How to complete this task
The full listing should be set down again precisely.

Data extract
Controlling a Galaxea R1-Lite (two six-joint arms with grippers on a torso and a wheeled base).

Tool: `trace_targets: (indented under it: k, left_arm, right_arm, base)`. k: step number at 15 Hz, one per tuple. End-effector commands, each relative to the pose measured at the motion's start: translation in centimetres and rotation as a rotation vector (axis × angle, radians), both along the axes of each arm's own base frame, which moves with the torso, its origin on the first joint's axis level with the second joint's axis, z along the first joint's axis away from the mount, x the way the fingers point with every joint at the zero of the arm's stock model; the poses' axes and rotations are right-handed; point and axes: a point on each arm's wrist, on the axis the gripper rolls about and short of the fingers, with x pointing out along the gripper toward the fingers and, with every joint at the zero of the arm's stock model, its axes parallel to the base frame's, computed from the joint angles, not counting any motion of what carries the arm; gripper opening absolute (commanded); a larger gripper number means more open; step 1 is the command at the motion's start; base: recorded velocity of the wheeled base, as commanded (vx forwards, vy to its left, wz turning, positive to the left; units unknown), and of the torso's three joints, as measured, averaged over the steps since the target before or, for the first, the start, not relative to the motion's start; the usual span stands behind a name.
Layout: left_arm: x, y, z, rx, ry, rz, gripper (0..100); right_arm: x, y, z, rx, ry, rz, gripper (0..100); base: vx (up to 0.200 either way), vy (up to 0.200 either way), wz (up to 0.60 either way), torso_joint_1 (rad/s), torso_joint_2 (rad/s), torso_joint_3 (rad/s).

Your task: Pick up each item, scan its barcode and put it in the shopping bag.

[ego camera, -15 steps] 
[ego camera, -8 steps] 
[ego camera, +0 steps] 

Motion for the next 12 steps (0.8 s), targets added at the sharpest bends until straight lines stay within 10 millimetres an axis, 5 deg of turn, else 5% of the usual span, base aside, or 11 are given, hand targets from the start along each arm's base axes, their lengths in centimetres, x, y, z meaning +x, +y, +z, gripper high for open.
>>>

Answer space
Controlling a Galaxea R1-Lite (two six-joint arms with grippers on a torso and a wheeled base).

Tool: `trace_targets: (indented under it: k, left_arm, right_arm, base)`. k: step number at 15 Hz, one per tuple. End-effector commands, each relative to the pose measured at the motion's start: translation in centimetres and rotation as a rotation vector (axis × angle, radians), both along the axes of each arm's own base frame, which moves with the torso, its origin on the first joint's axis level with the second joint's axis, z along the first joint's axis away from the mount, x the way the fingers point with every joint at the zero of the arm's stock model; the poses' axes and rotations are right-handed; point and axes: a point on each arm's wrist, on the axis the gripper rolls about and short of the fingers, with x pointing out along the gripper toward the fingers and, with every joint at the zero of the arm's stock model, its axes parallel to the base frame's, computed from the joint angles, not counting any motion of what carries the arm; gripper opening absolute (commanded); a larger gripper number means more open; step 1 is the command at the motion's start; base: recorded velocity of the wheeled base, as commanded (vx forwards, vy to its left, wz turning, positive to the left; units unknown), and of the torso's three joints, as measured, averaged over the steps since the target before or, for the first, the start, not relative to the motion's start; the usual span stands behind a name.
Layout: left_arm: x, y, z, rx, ry, rz, gripper (0..100); right_arm: x, y, z, rx, ry, rz, gripper (0..100); base: vx (up to 0.200 either way), vy (up to 0.200 either way), wz (up to 0.60 either way), torso_joint_1 (rad/s), torso_joint_2 (rad/s), torso_joint_3 (rad/s).

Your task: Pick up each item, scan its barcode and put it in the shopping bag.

[ego camera, -15 steps] 
[ego camera, -8 steps] 
[ego camera, +0 steps] 

Motion for the next 12 steps (0.8 s), targets added at the sharpest bends until straight lines stay within 10 millimetres an axis, 5 deg of turn, else 5% of the usual span, base aside, or 11 are given, hand targets from the start along each arm's base axes, their lengths in centimetres, x, y, z meaning +x, +y, +z, gripper high for open.
>>>

This exercise has now been finished.